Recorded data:
══════════

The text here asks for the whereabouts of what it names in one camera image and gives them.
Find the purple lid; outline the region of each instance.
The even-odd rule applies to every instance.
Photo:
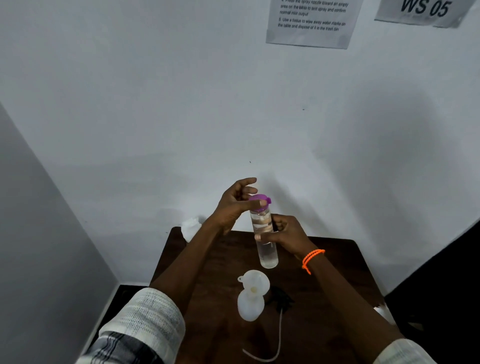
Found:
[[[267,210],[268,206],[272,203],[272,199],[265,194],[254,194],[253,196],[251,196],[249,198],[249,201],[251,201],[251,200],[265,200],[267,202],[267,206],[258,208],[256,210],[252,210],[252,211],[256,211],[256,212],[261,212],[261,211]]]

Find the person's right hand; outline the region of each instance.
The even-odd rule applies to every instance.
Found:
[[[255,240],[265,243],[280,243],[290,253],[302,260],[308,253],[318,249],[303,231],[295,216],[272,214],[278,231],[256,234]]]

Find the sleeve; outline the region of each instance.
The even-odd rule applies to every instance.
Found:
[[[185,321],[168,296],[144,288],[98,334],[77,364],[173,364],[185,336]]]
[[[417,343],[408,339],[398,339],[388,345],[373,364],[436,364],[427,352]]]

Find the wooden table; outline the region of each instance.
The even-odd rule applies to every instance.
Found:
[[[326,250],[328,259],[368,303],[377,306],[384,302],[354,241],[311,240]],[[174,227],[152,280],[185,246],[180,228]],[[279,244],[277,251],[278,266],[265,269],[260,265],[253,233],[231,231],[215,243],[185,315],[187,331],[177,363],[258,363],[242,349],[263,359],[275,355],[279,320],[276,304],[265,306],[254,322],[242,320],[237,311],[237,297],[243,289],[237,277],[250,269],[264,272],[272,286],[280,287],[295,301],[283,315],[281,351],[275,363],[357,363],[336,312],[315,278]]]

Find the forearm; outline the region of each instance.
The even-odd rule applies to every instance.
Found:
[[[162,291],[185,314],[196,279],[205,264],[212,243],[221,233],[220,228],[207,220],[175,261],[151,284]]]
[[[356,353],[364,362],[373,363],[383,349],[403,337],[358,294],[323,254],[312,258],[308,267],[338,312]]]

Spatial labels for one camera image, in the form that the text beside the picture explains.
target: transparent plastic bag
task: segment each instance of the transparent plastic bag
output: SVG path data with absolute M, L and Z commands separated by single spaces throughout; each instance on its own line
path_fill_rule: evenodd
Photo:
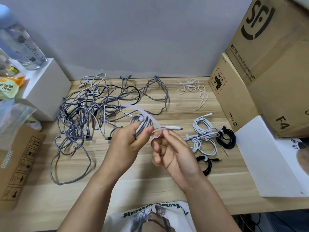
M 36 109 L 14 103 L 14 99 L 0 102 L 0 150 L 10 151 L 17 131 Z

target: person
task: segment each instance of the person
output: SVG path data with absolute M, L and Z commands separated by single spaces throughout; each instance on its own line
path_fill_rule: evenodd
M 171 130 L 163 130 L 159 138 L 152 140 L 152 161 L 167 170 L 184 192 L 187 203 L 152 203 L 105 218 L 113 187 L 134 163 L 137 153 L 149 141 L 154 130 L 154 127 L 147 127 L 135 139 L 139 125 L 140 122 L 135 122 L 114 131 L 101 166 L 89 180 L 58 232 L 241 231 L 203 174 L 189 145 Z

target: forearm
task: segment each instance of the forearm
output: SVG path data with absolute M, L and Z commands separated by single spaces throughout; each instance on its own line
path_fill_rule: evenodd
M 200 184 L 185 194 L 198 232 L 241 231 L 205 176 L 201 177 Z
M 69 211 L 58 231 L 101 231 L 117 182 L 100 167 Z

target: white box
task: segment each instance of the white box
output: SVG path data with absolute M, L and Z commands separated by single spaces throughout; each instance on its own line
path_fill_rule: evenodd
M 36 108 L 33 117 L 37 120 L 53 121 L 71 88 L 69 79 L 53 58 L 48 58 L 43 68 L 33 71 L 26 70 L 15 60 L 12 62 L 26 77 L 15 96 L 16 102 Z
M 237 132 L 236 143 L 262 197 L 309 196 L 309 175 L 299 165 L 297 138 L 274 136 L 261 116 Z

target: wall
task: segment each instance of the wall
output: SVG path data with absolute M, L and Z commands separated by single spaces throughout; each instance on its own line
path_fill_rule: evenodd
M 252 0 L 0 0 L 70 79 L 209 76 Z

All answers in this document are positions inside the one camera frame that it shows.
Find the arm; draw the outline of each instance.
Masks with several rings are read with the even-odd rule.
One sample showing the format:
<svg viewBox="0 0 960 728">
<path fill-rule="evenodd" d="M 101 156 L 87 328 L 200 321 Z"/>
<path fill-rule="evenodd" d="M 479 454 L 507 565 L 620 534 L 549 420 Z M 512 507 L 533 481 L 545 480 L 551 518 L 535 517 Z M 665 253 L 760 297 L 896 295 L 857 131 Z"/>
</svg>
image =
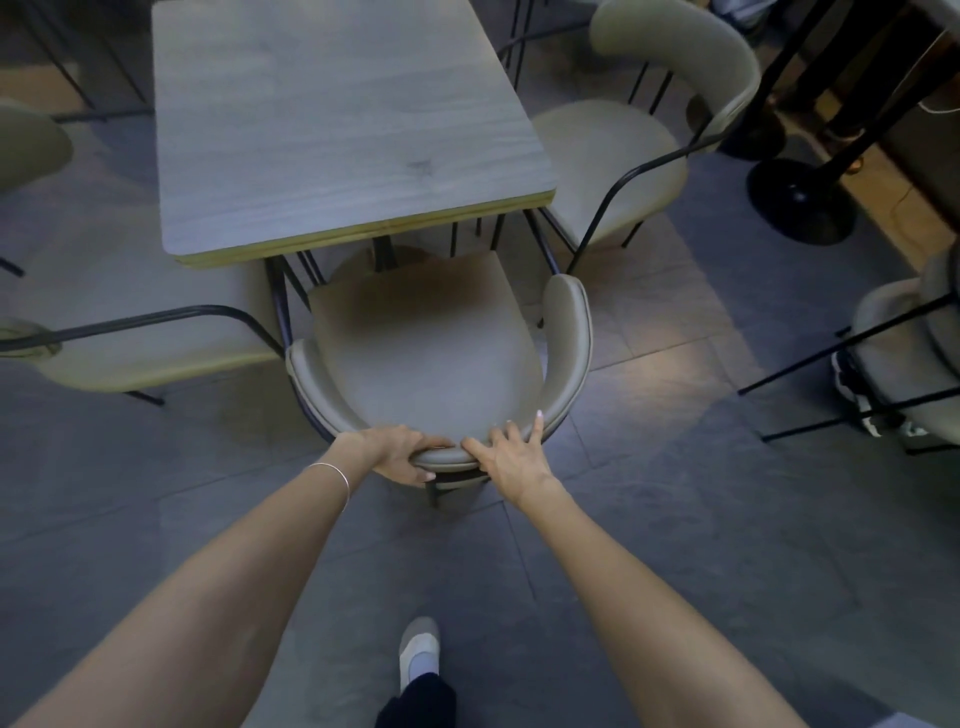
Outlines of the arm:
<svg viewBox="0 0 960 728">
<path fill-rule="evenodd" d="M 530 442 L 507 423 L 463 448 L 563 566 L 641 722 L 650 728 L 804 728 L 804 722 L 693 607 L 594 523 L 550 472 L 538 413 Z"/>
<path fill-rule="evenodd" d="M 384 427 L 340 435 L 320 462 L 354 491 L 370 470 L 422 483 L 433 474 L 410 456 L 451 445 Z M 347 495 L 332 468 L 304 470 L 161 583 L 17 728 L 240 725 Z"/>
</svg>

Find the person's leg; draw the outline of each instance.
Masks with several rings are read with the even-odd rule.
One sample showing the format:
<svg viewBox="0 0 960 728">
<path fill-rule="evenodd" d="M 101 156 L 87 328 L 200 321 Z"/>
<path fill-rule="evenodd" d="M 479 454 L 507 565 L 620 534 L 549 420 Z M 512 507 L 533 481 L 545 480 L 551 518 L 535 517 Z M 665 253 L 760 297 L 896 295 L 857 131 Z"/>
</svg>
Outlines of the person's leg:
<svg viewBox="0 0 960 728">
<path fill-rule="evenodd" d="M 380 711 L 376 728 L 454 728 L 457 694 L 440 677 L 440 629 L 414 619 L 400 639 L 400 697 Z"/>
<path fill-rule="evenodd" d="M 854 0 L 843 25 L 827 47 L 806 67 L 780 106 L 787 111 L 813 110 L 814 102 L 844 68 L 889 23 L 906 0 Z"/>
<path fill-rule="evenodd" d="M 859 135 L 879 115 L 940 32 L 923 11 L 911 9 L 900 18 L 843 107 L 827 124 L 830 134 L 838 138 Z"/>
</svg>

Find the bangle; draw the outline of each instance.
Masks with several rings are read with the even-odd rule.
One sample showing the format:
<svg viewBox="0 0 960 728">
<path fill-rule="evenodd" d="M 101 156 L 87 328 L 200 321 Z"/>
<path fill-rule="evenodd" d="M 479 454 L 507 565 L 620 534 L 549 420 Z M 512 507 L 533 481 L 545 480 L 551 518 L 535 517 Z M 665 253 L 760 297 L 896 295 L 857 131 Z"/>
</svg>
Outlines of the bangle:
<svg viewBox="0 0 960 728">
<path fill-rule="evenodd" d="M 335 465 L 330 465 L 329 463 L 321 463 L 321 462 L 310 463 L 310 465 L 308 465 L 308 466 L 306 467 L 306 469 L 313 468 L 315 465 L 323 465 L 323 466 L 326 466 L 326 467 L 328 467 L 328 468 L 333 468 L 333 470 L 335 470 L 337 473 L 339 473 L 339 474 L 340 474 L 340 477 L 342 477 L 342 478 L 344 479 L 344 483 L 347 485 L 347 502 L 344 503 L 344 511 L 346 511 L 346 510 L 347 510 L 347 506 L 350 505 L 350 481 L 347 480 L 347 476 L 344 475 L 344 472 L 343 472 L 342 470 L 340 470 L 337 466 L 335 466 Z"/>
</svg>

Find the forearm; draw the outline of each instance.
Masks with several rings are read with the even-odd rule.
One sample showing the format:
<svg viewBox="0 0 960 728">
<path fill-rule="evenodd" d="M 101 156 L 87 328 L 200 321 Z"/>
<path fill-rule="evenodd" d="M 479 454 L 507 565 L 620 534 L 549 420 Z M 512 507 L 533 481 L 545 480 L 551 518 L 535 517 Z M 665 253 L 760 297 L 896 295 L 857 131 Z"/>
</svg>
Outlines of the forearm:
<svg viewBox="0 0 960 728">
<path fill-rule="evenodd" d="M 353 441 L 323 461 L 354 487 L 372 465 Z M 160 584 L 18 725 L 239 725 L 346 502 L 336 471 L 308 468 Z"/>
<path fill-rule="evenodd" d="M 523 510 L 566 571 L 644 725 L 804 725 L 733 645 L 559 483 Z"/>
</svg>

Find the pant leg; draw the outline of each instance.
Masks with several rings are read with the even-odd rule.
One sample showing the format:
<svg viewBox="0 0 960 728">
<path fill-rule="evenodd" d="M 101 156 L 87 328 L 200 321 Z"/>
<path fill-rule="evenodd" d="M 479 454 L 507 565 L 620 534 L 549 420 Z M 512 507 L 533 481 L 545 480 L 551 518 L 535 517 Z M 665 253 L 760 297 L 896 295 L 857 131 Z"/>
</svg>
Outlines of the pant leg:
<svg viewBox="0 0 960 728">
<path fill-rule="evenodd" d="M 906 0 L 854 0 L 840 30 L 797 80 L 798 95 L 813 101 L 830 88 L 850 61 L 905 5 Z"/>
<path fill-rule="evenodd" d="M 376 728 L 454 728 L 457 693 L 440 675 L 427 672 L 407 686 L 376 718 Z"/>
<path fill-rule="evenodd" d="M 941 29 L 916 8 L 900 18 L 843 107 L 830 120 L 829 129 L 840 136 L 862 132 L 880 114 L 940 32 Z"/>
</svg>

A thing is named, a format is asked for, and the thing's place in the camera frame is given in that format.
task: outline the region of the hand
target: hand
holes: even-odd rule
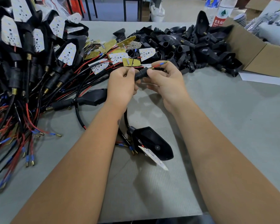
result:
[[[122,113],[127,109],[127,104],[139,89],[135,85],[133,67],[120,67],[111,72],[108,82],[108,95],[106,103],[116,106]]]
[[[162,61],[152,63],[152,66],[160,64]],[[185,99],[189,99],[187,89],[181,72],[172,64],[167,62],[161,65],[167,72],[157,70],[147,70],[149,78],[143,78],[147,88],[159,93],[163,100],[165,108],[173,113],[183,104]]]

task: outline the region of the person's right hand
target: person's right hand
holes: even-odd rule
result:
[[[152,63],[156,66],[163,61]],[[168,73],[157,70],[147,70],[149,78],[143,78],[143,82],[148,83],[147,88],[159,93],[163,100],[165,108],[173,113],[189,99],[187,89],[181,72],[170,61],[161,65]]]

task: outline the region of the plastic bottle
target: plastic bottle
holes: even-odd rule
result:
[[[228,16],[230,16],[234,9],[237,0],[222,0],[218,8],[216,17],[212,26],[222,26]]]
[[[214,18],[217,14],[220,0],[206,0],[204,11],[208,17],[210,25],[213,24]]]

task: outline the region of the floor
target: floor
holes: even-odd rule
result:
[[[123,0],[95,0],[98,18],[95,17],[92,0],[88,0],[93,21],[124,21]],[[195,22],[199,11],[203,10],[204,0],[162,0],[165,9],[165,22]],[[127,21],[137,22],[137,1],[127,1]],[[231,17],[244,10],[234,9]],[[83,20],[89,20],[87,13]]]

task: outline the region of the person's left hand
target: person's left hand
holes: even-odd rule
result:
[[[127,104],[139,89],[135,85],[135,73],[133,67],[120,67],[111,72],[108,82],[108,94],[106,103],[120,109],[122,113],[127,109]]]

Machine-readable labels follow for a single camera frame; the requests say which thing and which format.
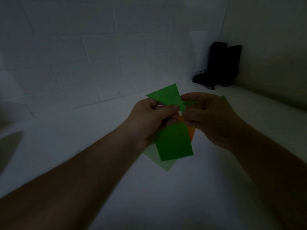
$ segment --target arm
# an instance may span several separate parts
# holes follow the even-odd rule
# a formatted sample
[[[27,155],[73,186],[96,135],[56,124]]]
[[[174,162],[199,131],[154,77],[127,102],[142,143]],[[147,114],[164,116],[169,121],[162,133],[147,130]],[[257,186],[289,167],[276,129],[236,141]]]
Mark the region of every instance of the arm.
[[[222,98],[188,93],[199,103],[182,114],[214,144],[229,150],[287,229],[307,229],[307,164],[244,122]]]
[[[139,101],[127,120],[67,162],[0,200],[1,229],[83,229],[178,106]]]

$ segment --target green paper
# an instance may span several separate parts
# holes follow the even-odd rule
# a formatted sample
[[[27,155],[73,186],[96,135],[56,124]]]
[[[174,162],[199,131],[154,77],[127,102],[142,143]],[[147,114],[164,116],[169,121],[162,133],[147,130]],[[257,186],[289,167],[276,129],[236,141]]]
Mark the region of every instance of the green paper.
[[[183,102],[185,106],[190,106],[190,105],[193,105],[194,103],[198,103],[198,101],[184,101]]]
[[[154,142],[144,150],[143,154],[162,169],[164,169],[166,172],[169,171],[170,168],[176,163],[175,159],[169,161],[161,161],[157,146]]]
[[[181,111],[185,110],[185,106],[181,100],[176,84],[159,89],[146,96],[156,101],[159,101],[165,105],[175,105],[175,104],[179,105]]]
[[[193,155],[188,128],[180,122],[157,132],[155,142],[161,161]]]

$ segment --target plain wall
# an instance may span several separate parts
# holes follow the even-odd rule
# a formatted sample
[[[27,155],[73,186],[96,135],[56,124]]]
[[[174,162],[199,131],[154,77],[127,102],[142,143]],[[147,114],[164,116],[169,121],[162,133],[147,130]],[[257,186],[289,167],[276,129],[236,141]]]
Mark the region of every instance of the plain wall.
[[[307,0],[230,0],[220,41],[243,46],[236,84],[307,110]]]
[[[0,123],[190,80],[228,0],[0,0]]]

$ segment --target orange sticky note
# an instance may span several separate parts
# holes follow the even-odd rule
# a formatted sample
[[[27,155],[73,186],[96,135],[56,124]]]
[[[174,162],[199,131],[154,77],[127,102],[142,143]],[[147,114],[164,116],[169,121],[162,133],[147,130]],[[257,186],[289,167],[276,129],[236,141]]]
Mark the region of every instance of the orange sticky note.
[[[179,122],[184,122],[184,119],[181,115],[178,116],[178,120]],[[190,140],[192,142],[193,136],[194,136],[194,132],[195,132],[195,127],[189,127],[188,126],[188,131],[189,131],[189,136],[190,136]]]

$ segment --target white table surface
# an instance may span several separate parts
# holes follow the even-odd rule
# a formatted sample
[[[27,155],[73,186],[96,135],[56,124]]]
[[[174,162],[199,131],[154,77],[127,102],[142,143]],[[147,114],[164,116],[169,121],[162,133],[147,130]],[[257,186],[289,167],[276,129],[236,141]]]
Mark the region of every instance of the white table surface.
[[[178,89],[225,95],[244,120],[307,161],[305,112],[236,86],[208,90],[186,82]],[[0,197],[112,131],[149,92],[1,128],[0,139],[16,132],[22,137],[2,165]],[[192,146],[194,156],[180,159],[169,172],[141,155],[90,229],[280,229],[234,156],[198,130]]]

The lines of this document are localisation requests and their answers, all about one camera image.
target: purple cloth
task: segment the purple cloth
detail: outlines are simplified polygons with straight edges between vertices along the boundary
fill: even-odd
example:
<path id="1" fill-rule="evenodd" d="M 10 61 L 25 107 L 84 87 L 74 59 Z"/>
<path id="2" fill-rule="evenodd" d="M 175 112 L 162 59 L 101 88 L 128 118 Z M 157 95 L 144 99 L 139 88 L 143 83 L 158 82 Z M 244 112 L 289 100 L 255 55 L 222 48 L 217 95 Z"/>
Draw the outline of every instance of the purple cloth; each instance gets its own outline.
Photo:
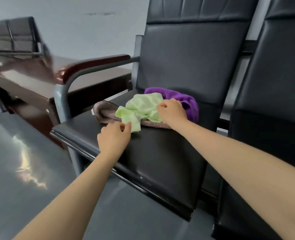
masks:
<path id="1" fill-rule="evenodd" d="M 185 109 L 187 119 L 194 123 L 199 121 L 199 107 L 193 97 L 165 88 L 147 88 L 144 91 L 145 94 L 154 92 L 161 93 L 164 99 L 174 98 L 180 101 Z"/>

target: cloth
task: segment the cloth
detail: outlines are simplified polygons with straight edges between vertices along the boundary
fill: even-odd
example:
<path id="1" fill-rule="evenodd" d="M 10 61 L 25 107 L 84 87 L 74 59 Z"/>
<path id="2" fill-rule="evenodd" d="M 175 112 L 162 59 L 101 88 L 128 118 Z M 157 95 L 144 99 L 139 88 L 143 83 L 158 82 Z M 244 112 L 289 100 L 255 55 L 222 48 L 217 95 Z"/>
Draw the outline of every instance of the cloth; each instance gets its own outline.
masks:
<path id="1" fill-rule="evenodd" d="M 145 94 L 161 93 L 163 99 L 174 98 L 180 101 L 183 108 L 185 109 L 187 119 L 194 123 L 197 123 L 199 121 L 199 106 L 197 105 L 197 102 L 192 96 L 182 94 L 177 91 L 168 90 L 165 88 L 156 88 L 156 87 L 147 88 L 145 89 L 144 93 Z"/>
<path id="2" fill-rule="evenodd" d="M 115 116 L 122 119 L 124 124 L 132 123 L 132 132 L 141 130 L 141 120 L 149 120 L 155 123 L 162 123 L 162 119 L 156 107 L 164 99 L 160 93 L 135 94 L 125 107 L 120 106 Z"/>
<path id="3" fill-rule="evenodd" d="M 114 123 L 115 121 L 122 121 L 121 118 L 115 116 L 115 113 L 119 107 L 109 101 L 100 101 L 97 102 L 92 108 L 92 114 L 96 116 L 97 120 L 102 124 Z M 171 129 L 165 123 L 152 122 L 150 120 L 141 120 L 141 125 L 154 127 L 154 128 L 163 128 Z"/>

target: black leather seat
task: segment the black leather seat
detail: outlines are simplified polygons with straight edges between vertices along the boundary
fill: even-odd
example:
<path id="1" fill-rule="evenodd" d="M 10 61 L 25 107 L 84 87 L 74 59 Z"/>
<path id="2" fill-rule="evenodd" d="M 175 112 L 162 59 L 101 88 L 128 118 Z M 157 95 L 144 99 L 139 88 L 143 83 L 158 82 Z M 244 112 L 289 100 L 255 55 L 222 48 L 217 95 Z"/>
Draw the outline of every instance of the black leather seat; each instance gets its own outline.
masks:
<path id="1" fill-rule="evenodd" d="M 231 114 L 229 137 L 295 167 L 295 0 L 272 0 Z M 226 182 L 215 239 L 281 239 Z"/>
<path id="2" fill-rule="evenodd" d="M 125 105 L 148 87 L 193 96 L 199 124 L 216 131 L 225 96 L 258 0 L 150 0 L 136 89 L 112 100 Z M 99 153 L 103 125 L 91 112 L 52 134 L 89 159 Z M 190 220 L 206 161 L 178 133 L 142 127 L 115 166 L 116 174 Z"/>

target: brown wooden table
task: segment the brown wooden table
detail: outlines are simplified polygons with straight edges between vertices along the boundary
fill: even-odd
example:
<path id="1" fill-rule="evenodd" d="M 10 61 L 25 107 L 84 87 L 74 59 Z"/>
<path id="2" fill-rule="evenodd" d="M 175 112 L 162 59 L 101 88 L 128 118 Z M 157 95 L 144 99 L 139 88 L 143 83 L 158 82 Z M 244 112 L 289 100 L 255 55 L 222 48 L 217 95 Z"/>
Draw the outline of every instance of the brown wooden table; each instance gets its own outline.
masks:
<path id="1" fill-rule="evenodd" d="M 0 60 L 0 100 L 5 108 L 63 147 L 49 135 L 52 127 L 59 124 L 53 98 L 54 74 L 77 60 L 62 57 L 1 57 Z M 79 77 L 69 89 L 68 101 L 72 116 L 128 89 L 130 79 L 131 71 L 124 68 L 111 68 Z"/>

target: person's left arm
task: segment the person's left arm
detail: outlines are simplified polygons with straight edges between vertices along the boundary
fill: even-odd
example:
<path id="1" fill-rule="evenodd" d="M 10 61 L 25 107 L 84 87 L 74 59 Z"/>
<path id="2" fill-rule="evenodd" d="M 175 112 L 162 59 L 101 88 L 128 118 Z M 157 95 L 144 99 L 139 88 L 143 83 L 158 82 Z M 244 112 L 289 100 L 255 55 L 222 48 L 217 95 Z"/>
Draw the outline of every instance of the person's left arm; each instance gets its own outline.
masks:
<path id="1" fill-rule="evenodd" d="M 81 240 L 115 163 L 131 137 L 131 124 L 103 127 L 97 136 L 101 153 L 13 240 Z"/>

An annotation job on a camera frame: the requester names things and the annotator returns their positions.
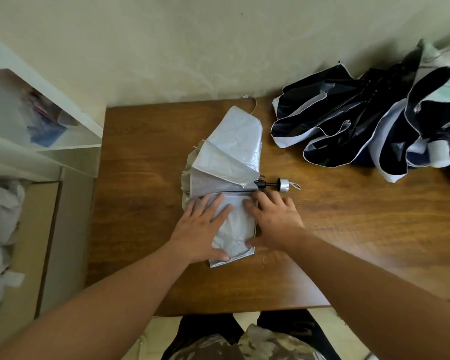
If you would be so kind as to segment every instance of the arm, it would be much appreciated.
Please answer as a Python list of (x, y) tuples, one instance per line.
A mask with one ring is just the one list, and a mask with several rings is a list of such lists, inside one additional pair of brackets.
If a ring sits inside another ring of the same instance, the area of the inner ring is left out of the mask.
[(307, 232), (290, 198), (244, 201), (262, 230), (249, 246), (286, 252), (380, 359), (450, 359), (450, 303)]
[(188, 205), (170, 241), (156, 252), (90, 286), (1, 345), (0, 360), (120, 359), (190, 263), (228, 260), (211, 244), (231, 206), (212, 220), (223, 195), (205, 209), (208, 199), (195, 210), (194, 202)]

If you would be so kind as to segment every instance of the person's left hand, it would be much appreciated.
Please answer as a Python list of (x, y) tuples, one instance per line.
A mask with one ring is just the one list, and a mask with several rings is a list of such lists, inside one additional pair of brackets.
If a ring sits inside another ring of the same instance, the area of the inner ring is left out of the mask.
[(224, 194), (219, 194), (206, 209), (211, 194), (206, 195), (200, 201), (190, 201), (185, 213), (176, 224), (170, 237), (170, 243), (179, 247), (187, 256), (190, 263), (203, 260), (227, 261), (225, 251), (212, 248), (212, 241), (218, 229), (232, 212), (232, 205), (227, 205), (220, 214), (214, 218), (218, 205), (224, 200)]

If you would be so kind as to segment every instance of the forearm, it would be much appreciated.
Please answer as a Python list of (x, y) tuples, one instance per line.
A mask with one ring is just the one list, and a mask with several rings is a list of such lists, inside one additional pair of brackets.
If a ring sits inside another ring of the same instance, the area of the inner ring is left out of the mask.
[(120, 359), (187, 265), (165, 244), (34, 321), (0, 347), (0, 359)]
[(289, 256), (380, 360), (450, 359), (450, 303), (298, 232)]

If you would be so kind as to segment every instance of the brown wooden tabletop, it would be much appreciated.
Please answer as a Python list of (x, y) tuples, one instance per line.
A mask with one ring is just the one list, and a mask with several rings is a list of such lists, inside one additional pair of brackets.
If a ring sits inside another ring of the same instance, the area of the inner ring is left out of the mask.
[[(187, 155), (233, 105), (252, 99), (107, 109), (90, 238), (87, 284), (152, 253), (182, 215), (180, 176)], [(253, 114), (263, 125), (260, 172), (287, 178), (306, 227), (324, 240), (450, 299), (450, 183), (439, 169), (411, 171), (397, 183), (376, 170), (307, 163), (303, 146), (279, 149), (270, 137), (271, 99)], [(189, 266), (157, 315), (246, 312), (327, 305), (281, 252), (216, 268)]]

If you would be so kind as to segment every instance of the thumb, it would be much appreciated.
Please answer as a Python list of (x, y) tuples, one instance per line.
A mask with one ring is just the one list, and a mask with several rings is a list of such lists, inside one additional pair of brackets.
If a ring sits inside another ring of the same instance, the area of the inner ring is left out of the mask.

══════════

Problem to work on - Only the lines of the data holding the string "cloth" are wanted; copy each of them.

Response to this exercise -
target: purple cloth
task: segment the purple cloth
Draw the outline of every instance of the purple cloth; each instance gets its own outline.
target: cloth
task: segment the cloth
Draw the outline of every instance of the cloth; each instance gets its own outline.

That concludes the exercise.